Quartz talked with doctors and medical professionals about endometriosis and period pain, and it seems that we’re finally acknowledging the severity surrounding the issue. John Guillebaud, a doctor and professor of reproductive health at University College London, gave a particularly jarring comparison, stating that cramping can be as “bad as having a heart attack.”

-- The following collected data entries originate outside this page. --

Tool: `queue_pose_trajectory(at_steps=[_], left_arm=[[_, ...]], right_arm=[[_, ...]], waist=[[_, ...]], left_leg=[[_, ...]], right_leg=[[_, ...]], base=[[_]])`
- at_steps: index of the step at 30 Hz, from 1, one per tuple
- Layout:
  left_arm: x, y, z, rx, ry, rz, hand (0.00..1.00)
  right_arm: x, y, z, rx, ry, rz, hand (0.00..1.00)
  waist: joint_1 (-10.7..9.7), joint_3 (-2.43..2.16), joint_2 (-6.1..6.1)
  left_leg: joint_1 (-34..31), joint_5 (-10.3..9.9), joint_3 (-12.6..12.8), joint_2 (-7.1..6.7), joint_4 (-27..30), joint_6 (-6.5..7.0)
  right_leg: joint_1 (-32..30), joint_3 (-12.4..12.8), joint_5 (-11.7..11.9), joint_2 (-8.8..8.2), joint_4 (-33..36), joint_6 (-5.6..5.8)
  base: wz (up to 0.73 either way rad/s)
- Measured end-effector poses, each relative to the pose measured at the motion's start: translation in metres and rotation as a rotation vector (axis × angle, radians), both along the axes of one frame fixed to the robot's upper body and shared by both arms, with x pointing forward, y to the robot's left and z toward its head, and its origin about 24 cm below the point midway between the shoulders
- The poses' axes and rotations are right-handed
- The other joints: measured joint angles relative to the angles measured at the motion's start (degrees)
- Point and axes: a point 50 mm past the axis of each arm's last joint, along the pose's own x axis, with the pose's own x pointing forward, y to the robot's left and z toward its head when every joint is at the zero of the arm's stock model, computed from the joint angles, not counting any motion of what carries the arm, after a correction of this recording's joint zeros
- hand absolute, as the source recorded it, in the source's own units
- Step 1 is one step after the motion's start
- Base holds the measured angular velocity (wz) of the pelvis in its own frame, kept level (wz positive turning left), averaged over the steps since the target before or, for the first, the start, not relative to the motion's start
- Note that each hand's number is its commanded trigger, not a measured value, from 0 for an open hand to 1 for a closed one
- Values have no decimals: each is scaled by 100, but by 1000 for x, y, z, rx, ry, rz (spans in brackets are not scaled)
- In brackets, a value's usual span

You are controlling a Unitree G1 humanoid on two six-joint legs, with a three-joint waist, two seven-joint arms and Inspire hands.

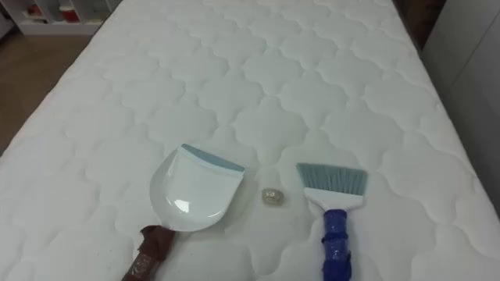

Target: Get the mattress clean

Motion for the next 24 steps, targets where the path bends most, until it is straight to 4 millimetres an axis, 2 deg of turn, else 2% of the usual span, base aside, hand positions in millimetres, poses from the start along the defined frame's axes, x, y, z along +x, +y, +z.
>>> queue_pose_trajectory(at_steps=[9, 11, 13, 17, 20, 24], left_arm=[[-4, 0, 0, -2, 12, 1, 0], [-6, 0, 0, 5, 14, 5, 0], [-7, 1, 0, 29, 9, 8, 0], [3, 4, 3, 99, -60, 9, 0], [15, 9, 7, 149, -143, 22, 0], [43, 22, 23, 287, -339, 69, 0]], right_arm=[[1, -1, 0, -12, 10, 41, 0], [1, -1, 0, -9, 5, 23, 0], [3, 0, 0, -6, -4, 9, 0], [6, 0, 1, -14, -38, -4, 0], [8, -1, 1, -27, -65, -2, 0], [6, -2, 1, -39, -68, -9, 0]], waist=[[4, 5, -28], [3, -8, -69], [6, 5, -101], [83, 41, -148], [109, 29, -157], [154, 24, -156]], left_leg=[[7, 0, 1, 1, 0, 0], [11, 0, -5, -1, -2, 0], [5, 0, -6, 1, -4, 0], [-30, 1, -26, -6, 1, 0], [-98, 0, -109, -23, 45, 0], [-154, 1, -210, -35, 95, 0]], right_leg=[[0, 10, 0, 0, 5, 0], [0, 7, -1, -1, 6, 1], [-1, -4, -1, 0, -1, 1], [-4, -22, 0, -1, -10, 1], [-14, -61, 0, -5, -11, 1], [-6, -209, 1, -4, -28, -1]], base=[[0], [0], [0], [1], [15], [16]])
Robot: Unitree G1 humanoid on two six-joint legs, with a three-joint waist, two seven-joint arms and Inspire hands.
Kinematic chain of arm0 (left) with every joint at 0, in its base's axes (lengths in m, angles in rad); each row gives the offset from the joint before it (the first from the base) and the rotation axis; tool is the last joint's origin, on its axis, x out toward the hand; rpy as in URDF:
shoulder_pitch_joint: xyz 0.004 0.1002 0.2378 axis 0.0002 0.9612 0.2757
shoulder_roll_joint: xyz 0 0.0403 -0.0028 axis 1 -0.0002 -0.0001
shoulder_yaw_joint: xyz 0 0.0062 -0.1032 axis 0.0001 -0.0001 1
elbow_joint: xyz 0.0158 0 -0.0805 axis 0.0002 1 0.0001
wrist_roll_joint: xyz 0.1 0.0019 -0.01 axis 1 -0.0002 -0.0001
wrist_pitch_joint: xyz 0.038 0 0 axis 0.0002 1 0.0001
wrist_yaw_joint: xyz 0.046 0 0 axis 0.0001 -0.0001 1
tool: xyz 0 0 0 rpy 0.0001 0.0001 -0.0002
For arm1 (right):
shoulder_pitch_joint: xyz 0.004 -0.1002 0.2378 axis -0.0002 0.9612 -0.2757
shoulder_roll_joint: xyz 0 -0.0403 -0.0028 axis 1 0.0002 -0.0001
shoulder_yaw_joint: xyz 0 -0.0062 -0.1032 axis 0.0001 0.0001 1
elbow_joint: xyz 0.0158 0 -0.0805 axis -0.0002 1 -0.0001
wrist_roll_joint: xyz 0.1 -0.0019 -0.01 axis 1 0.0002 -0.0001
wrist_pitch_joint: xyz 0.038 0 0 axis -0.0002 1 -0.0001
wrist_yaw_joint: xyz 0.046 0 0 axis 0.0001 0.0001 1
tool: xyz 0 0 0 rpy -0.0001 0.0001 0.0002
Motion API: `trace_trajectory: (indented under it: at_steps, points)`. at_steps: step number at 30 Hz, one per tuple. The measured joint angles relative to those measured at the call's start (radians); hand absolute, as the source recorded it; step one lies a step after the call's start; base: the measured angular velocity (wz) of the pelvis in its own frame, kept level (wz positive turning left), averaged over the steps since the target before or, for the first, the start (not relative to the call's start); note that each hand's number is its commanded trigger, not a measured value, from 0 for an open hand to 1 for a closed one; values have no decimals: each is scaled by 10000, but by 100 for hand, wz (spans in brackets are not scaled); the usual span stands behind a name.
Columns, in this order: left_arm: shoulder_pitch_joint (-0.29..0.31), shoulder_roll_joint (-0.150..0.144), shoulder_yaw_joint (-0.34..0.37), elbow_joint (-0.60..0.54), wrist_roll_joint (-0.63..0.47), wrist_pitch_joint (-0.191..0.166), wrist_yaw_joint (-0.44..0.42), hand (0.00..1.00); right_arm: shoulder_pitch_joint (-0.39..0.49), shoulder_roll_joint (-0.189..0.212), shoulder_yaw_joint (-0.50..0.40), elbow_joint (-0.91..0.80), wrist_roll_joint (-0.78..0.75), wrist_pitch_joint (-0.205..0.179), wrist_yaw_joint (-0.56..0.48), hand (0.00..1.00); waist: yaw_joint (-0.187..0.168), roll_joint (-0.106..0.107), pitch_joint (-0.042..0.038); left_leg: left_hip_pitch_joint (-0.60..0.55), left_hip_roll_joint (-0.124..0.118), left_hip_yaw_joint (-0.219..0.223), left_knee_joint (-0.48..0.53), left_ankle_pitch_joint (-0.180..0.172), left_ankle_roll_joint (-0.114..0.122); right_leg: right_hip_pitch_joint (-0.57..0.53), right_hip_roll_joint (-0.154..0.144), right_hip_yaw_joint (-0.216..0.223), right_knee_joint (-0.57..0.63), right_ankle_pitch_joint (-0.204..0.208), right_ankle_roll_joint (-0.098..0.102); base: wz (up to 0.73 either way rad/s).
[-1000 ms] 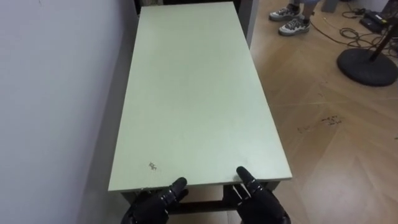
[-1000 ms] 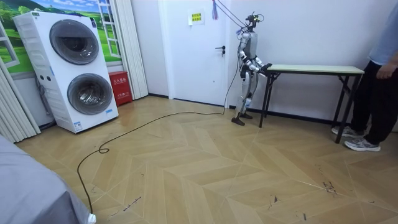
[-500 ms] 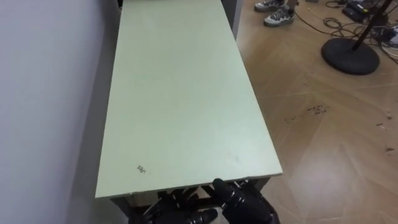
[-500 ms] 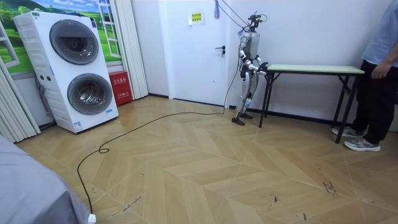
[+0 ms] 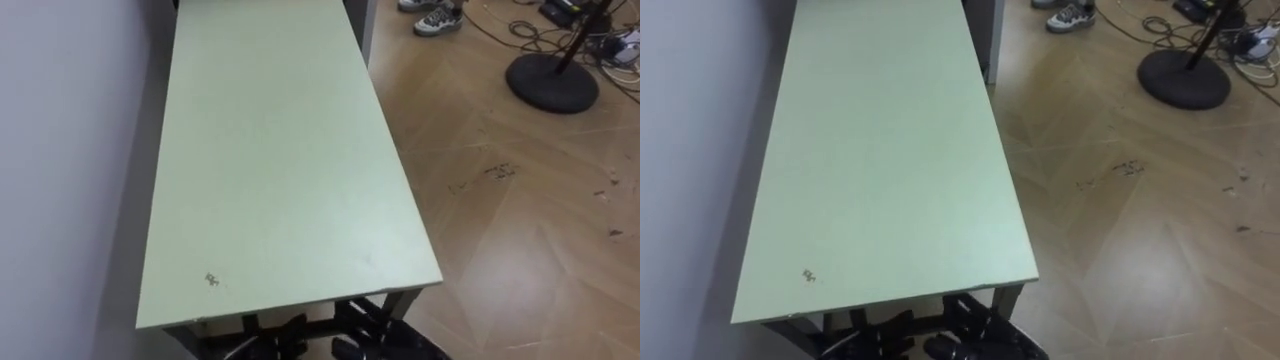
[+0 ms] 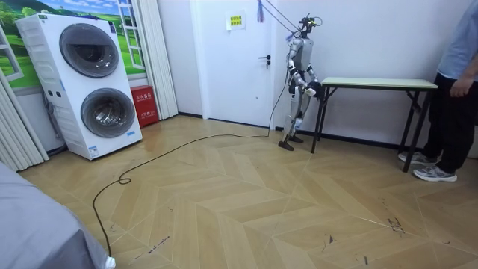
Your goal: Move table with human
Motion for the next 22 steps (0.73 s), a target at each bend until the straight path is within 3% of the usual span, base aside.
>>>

So, why does no one talk about or understand period pain in these terms? Guillebaud says that there’s a lack of understanding, training, and treatment. And it doesn’t seem to always matter whether your doctor is male or female when it comes to comprehending this condition. Guillebaud tells Quartz: “I think it happens with both genders of doctor. On the one hand, men don’t suffer the pain and underestimate how much it is or can be in some women. But I think some women doctors can be a bit unsympathetic because either they don’t get it themselves or if they do get it they think, ‘Well I can live with it, so can my patient.’”

Treatments for severe pain, which may very well be undiagnosed endometriosis, remains scattershot.

So, what can women do? Above all, we must push to have our voices heard and not have our pain minimized.

“We live in a country that doesn’t really want to face those disorders because they make us think of sex and abortion and embryos and all those ‘bad’ things,” another medical professional, Dr. Richard Legro tells Quartz. “We need to talk about it on Oprah and national TV. This is nothing to be ashamed of, it’s a common disorder, and it shouldn’t be ignored.”